Нахмурившись, Найюр подошел к нему и остановился только тогда, когда генерала полностью накрыла его огромная тень.

– А что я сделал? – спросил он странно звучавшим голосом. – Я проснулся и всюду увидел кровь… кровь и дерьмо.

Ареамантераса трясло. Он открыл рот, но губы его дрожали.

– Проклятая свинья! – крикнул Баксатас, стоявший по правую руку от него. – Скюльвендская свинья!

Несмотря на бешенство, в его глазах читался страх.

Над пристанью ныряли в воздухе и кричали гопасы.

– Где он? – спросил Найюр. – Где Икурей?

Никто не сказал ни слова, и только старый Баксатас осмелился не отвести глаза. В какой-то момент он готов был плюнуть Найюру в лицо, но, похоже, передумал.

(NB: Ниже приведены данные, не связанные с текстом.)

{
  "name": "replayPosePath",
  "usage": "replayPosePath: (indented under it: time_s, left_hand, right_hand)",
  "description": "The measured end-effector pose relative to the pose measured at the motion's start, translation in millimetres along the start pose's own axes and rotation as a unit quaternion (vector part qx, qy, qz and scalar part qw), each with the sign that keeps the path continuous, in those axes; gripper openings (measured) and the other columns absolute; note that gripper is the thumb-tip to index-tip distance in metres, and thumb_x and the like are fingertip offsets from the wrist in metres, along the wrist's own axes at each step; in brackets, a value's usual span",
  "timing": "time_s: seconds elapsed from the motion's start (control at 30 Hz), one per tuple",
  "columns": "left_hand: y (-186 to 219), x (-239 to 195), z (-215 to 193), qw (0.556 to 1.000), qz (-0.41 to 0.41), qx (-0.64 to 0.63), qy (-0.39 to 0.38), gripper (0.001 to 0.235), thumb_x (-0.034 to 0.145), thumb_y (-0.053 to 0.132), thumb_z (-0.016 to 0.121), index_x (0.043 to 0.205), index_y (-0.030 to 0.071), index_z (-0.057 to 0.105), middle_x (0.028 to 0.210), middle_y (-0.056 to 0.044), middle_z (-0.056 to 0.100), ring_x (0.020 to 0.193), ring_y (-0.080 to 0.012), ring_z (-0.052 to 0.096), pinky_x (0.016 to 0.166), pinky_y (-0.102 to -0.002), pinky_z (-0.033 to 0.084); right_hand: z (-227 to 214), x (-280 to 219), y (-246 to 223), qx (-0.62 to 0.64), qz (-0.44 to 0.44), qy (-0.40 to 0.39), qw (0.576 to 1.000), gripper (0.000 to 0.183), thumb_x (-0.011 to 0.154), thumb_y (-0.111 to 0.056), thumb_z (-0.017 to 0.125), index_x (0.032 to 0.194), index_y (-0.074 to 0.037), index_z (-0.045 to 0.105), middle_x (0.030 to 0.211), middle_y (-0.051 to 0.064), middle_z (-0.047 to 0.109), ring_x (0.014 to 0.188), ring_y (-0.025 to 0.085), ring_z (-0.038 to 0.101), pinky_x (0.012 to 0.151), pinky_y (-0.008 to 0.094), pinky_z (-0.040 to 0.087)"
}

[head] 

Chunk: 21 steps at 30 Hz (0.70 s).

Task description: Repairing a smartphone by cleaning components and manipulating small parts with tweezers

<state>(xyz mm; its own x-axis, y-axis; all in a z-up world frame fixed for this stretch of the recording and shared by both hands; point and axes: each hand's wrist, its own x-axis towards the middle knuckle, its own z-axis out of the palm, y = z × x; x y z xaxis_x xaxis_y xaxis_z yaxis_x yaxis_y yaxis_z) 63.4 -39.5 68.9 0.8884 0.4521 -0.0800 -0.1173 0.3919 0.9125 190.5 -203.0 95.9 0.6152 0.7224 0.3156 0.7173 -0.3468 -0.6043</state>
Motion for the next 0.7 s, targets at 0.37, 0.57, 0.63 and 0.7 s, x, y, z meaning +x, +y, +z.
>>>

Найюр отвернулся и взглянул на ближайшую лодку. Посмотрел, как черная вода у края причала плещется о сваи. Увидел ветку, торчавшую из темноты. Ее раздвоенный конец качался над самой поверхностью воды, как пальцы, окаймленные пеной.

Лодочник крикнул, что корабли пусты.


К полудню все карраки и эскорт из боевых галер были проведены в гавань. Найюр держал ворота закрытыми, не желая рисковать, пока Конфас не окажется у него в руках. Он приказал Тирнему и его людям вместе с Тройатти прочесать город.

Адмирал нансурского флота по имени Таремпас объяснил, что с ветром им повезло и плавание по Трем Морям прошло благополучно. Он больше волновался о возвращении – по крайней мере, так он говорил. Он был нервным невысоким человеком и, судя по бегающим глазкам, интересовался скорее окружающей обстановкой, чем своим собеседником. Он как будто все оценивал.

Незадолго до этого солдаты в полевом лагере подняли шум, прознав о раннем прибытии флота. Когда наступил полдень, а им все еще официально ничего не сообщили, они начали возмущаться. Несколько раз по пути через город Найюр слышал их: пронзительные выкрики и громогласные одобрительные вопли. Этого можно было ожидать от людей, соскучившихся по дому, да еще после трех недель под охраной.